*Description of the task:* In the records that follow, show each line where the word "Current" is present.

*Data shown:*
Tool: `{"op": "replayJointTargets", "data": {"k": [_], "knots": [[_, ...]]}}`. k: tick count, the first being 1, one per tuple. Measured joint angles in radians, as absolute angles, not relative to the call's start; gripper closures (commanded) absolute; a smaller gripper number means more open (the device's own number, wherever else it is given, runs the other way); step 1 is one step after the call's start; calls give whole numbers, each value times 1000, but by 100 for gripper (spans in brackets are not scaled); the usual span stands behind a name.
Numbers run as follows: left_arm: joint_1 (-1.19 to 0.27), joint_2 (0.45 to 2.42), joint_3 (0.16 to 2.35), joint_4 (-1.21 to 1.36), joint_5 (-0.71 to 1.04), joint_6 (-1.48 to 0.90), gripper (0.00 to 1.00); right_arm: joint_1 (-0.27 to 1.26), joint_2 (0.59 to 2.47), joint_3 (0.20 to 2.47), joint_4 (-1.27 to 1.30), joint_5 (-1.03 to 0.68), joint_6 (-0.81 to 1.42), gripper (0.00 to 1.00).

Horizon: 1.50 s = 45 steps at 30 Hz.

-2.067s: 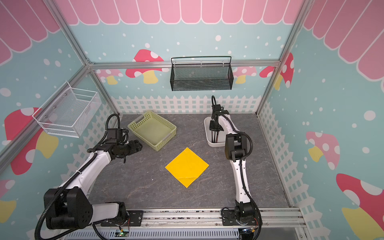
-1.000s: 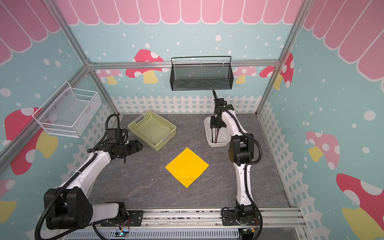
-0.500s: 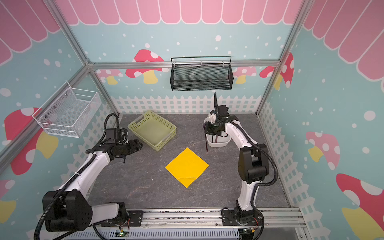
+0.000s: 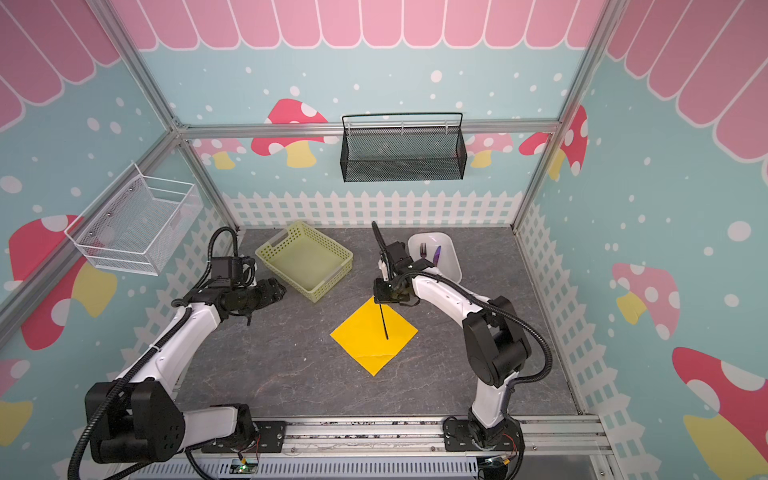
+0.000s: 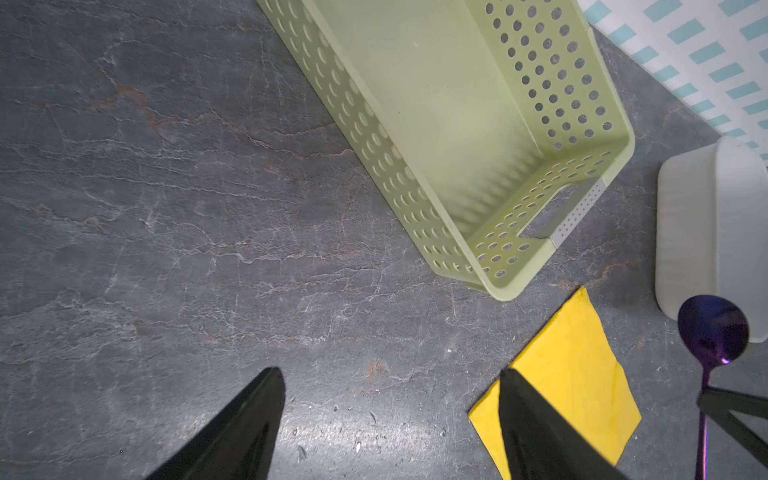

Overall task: Place the utensils on the paper napkin and roll it up
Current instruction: 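Lift the purple spoon out of the tray with the right gripper, then carry the spoon over the yellow napkin and lower it with the right gripper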

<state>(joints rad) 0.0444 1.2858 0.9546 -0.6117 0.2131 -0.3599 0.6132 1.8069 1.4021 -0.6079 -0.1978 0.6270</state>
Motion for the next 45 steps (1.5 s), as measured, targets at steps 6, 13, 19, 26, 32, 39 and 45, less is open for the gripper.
{"op": "replayJointTargets", "data": {"k": [6,13,19,26,32,39,45], "knots": [[44,1286,955,-609,220,-364,18,736,1935,1490,-658,-45,704,100],[44,1280,955,-609,222,-364,18,809,2051,1538,-731,83,793,100],[44,1262,954,-608,233,-367,18,831,2080,1579,-783,161,857,100],[45,1252,953,-596,263,-380,18,833,2143,1679,-836,218,906,100],[45,1251,947,-587,282,-389,18,839,2154,1704,-878,242,938,100],[46,1251,947,-585,305,-392,18,849,2161,1710,-913,247,974,100],[46,1251,947,-580,319,-396,18,853,2191,1732,-929,256,997,100]]}}
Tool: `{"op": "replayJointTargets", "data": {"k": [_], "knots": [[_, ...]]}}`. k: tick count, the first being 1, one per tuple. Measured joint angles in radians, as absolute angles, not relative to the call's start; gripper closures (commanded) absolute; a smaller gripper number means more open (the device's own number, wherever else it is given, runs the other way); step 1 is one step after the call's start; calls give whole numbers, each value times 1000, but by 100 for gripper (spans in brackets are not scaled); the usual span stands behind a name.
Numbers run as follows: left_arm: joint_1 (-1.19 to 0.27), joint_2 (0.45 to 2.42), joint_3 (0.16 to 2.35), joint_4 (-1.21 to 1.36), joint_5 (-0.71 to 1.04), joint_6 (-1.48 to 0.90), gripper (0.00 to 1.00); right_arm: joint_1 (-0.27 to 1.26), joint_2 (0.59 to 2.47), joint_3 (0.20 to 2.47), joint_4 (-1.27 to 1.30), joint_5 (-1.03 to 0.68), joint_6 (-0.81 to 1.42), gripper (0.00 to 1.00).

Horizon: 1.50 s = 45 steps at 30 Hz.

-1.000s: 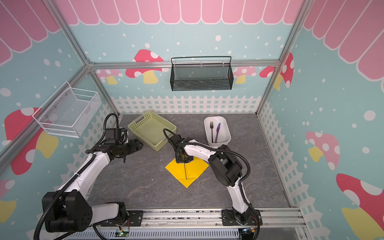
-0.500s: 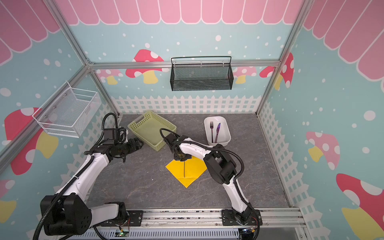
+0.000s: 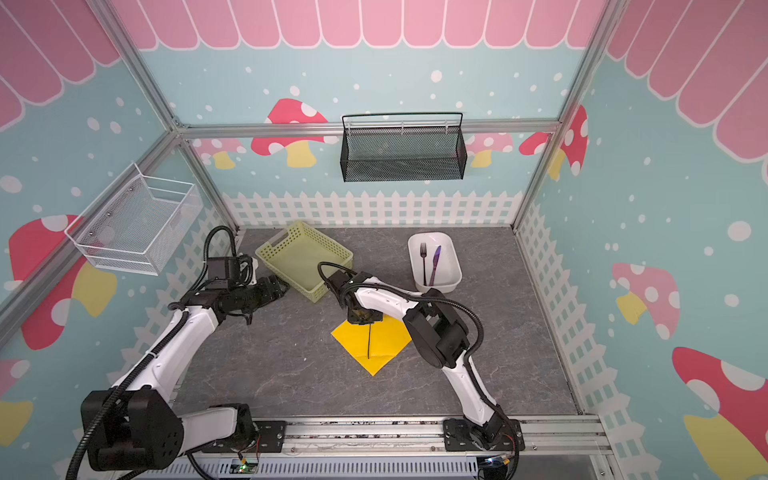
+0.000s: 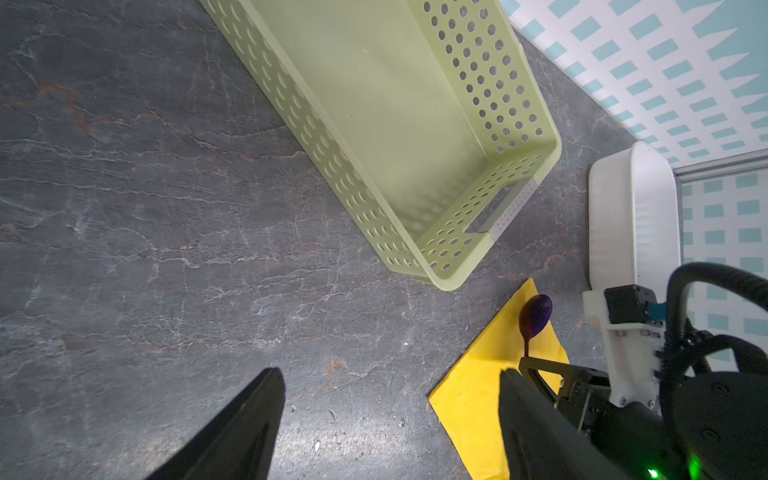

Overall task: Place the utensils on the paper napkin and roll it up
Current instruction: 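Carry the spoon over the yellow napkin and lower it with the right gripper, then lower the purple spoon onto the napkin and open the right gripper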

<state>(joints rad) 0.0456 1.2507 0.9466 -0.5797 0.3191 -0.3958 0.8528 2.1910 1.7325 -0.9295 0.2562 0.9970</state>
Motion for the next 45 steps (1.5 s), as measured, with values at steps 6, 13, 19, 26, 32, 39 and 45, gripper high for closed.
{"op": "replayJointTargets", "data": {"k": [6,13,19,26,32,39,45], "knots": [[46,1251,947,-578,333,-401,18,853,2202,1745,-940,274,1015,100],[46,1251,941,-575,337,-402,18,853,2204,1754,-944,271,1028,83],[46,1251,940,-574,338,-406,18,853,2204,1793,-938,246,1023,70],[46,1251,940,-574,338,-406,18,839,2188,1802,-922,193,987,70],[46,1251,940,-574,341,-407,18,805,2143,1783,-865,85,923,72],[46,1251,940,-571,345,-409,18,791,2148,1783,-846,2,840,73],[46,1251,940,-571,345,-409,18,772,2185,1783,-848,-17,820,75]]}}
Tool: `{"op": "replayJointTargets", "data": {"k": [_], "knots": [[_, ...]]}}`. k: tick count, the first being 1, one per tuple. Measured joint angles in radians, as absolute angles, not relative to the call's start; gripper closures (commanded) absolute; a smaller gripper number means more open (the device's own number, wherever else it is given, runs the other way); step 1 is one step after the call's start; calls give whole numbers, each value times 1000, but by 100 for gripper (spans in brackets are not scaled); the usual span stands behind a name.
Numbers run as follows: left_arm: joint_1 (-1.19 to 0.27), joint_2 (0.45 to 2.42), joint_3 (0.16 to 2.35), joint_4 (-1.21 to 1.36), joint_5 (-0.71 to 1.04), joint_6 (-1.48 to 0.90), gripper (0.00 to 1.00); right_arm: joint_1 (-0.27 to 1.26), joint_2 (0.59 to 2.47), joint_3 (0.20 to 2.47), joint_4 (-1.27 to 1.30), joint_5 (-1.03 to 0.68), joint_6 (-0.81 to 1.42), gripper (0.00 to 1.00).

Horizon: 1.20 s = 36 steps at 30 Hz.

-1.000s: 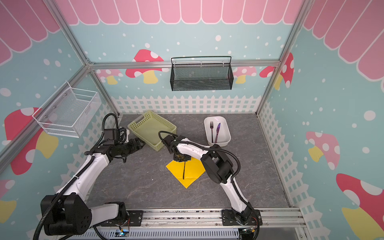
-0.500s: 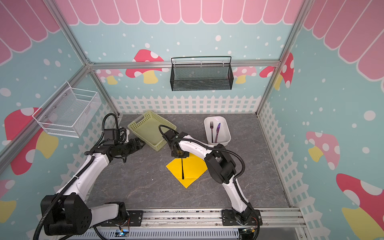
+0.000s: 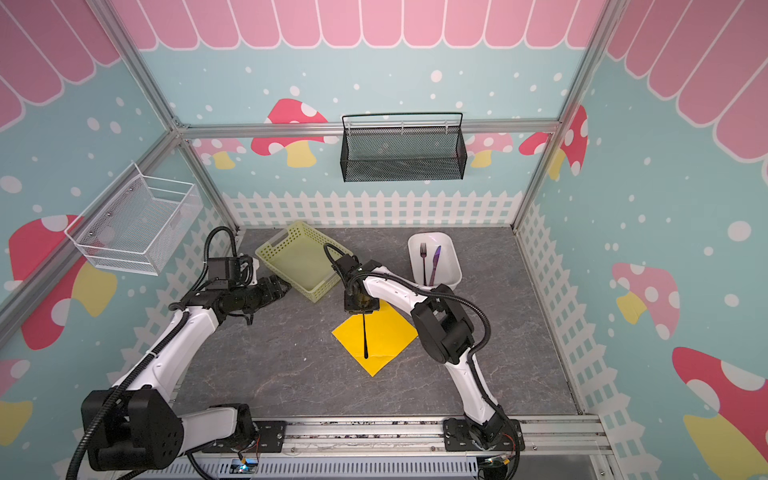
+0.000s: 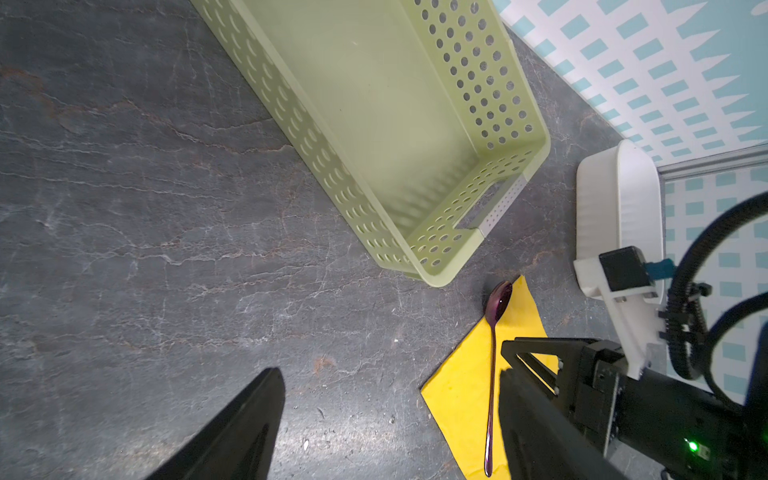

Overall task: Place the utensils on the paper napkin and roll it up
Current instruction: 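Lower the purple spoon onto the napkin and open the right gripper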

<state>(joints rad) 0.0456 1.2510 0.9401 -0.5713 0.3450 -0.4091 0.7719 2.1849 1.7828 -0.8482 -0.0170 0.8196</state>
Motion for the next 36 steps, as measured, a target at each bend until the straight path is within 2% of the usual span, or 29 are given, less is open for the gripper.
{"op": "replayJointTargets", "data": {"k": [10,25,36], "knots": [[46,1254,940,-571,345,-409,18,760,2226,1783,-851,-20,820,78],[46,1254,940,-572,345,-409,18,759,2243,1783,-861,-17,827,89],[46,1254,940,-572,344,-409,18,759,2237,1775,-863,2,864,92]]}}
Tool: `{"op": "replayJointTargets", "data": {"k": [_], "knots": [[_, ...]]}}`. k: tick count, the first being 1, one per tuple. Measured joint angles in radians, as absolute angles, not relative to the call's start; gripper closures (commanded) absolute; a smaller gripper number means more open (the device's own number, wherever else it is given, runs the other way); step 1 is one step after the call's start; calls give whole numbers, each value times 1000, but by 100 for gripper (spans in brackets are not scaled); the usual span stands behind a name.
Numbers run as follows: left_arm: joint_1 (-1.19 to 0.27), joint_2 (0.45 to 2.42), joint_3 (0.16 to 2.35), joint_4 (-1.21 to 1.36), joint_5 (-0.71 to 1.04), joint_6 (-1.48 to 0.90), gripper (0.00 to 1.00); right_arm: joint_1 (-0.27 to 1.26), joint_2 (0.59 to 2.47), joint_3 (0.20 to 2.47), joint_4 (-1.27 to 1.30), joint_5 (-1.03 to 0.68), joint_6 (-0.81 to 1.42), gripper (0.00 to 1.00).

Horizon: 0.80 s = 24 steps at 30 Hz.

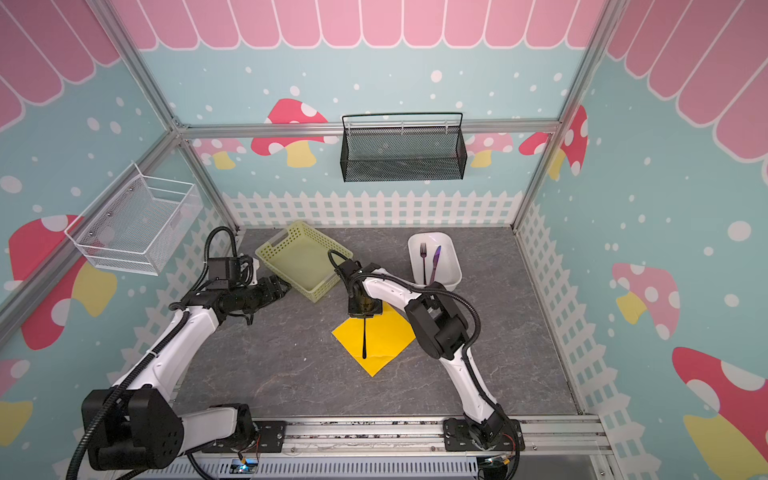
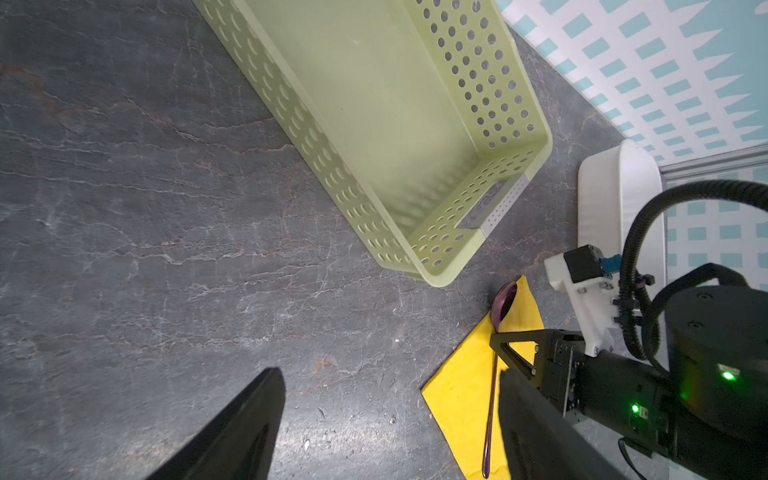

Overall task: Place the utensils on the paper napkin and roll it up
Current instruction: 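Lower the purple spoon onto the napkin and open the right gripper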

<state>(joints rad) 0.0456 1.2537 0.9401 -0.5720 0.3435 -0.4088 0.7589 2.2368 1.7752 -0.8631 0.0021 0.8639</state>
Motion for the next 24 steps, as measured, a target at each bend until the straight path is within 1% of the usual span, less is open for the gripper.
{"op": "replayJointTargets", "data": {"k": [15,24], "knots": [[46,1254,940,-572,343,-409,18,734,2177,1684,-852,26,906,93],[46,1254,940,-572,341,-408,18,715,2173,1678,-821,13,910,93]]}}
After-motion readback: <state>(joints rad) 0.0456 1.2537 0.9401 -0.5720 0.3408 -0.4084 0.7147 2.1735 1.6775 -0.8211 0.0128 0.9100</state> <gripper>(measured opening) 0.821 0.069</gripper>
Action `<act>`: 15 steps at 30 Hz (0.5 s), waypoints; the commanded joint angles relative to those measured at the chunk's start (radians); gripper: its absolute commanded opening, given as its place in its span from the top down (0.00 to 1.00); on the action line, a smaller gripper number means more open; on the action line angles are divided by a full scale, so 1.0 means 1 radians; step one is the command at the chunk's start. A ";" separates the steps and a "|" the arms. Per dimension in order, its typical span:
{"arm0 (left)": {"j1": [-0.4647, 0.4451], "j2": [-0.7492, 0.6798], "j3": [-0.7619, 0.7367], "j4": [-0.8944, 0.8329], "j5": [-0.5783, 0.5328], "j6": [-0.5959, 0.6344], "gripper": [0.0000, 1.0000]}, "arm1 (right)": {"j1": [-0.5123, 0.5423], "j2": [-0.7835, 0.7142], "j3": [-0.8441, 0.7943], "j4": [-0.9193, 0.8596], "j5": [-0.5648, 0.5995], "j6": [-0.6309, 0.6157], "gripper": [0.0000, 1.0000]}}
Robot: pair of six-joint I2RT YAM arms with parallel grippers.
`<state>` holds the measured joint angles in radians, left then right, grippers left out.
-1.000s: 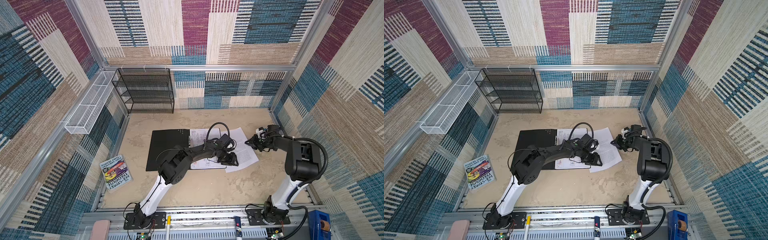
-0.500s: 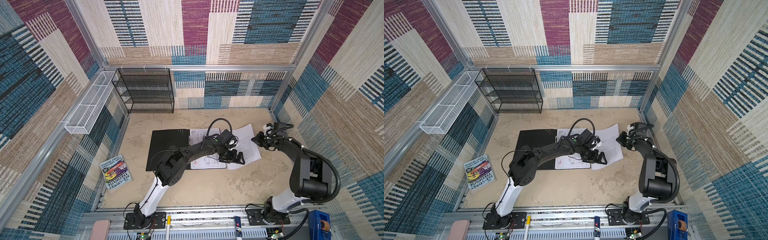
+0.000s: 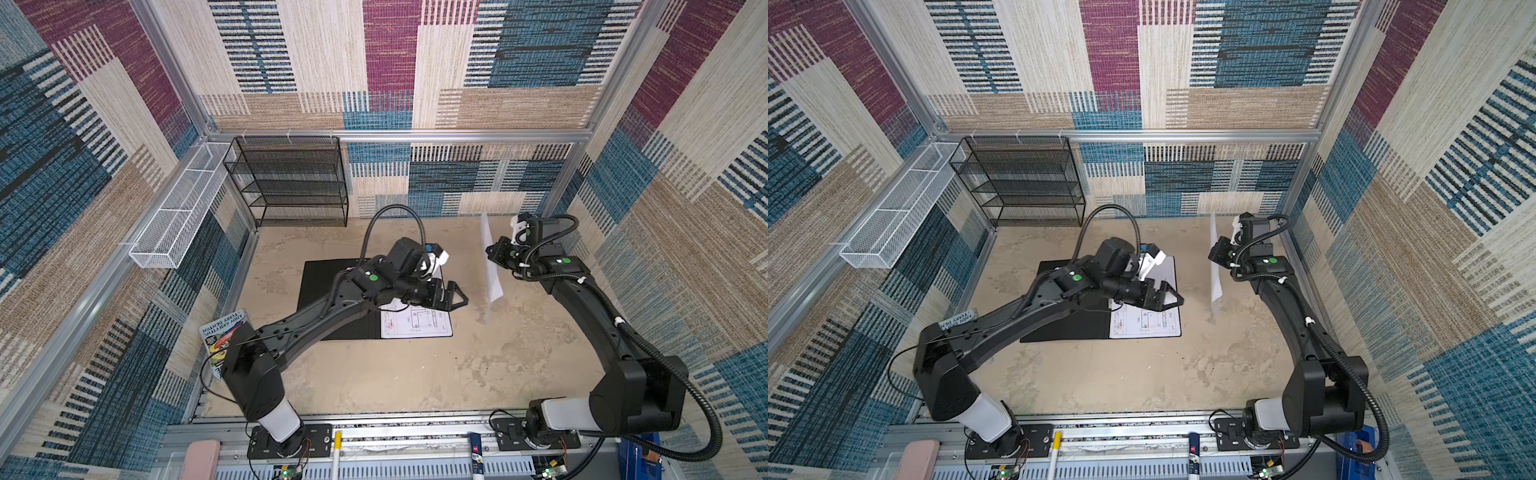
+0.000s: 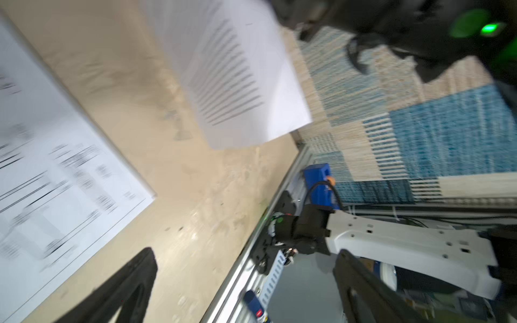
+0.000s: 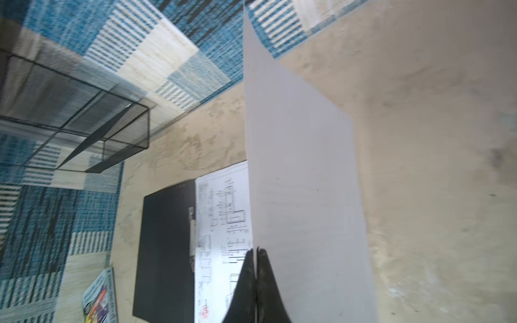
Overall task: Put the files into the folder
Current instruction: 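Lay the text sheet onto the folder's drawing stack with both grippers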
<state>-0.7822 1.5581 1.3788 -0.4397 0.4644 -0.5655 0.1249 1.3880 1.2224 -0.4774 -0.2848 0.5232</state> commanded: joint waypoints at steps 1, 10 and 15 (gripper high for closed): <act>0.106 -0.157 -0.159 -0.080 -0.130 0.047 0.01 | 0.101 0.030 0.057 0.033 0.043 0.105 1.00; 0.383 -0.549 -0.445 -0.158 -0.248 0.070 0.01 | 0.362 0.217 0.291 0.135 0.006 0.243 1.00; 0.453 -0.570 -0.480 -0.157 -0.153 0.077 0.01 | 0.334 0.198 0.205 0.152 0.063 0.259 1.00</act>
<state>-0.3458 0.9878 0.9073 -0.5938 0.2588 -0.5236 0.4709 1.5963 1.4666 -0.3580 -0.2512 0.7425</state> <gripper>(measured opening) 0.990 0.049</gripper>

*Exercise answer:*
Current instruction: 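Lift the purple spoon out of the tray with the right gripper, then carry the spoon over the yellow napkin and lower it with the right gripper
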Current instruction: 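Carry the spoon over the yellow napkin and lower it with the right gripper, then lower the purple spoon onto the napkin and open the right gripper
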Current instruction: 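Lower the purple spoon onto the napkin and open the right gripper
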Current instruction: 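Lower the purple spoon onto the napkin and open the right gripper
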Current instruction: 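Lay the text sheet onto the folder's drawing stack with both grippers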

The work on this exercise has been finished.